▸ Requirement: Your response should be a copy of each line in the listing below that includes the word "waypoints".

▸ Dataset excerpt:

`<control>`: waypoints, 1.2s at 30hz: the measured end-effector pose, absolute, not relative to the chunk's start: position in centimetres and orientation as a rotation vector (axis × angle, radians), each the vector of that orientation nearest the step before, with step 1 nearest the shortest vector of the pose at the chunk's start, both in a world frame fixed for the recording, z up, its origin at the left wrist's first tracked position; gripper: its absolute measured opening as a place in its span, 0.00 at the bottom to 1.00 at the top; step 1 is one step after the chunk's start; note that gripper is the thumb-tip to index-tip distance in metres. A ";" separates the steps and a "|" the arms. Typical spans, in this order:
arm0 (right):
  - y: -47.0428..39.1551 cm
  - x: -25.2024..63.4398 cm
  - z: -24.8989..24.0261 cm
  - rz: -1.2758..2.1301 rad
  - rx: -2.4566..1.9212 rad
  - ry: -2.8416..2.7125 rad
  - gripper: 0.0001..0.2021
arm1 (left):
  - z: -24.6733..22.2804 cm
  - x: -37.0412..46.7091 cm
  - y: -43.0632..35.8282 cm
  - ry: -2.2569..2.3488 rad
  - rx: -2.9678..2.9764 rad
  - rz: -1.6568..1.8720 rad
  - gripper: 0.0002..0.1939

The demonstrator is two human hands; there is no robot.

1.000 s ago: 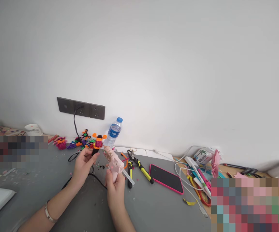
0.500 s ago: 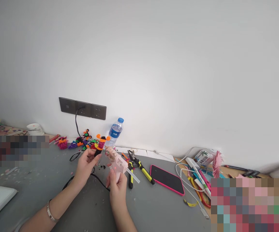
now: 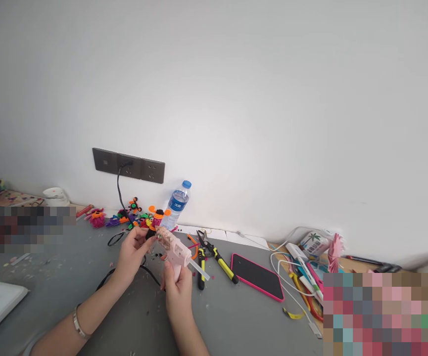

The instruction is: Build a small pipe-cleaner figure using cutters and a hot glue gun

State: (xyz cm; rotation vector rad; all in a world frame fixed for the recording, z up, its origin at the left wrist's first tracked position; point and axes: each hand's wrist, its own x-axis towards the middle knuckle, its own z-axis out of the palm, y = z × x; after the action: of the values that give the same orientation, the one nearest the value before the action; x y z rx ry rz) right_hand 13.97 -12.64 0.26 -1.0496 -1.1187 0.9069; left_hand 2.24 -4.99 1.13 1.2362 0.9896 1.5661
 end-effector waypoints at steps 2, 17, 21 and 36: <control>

▸ Exercise result:
`<control>`: waypoints, 1.2s at 30hz: the measured end-effector pose, absolute, not relative to the chunk's start: position in centimetres and orientation as a rotation vector (axis × angle, radians), each the vector of that orientation nearest the step before, with step 1 nearest the shortest vector of the pose at the chunk's start, both in a world frame fixed for the recording, z up, its origin at the left wrist's first tracked position; gripper: its absolute measured opening as a place in its span, 0.00 at the bottom to 1.00 at the top; step 1 is one step after the chunk's start; note that gripper is the thumb-tip to index-tip distance in metres. A ";" separates the steps and a "|" the arms. Typical spans, in this order:
 end-effector waypoints at steps 2, 17, 21 and 36: <control>

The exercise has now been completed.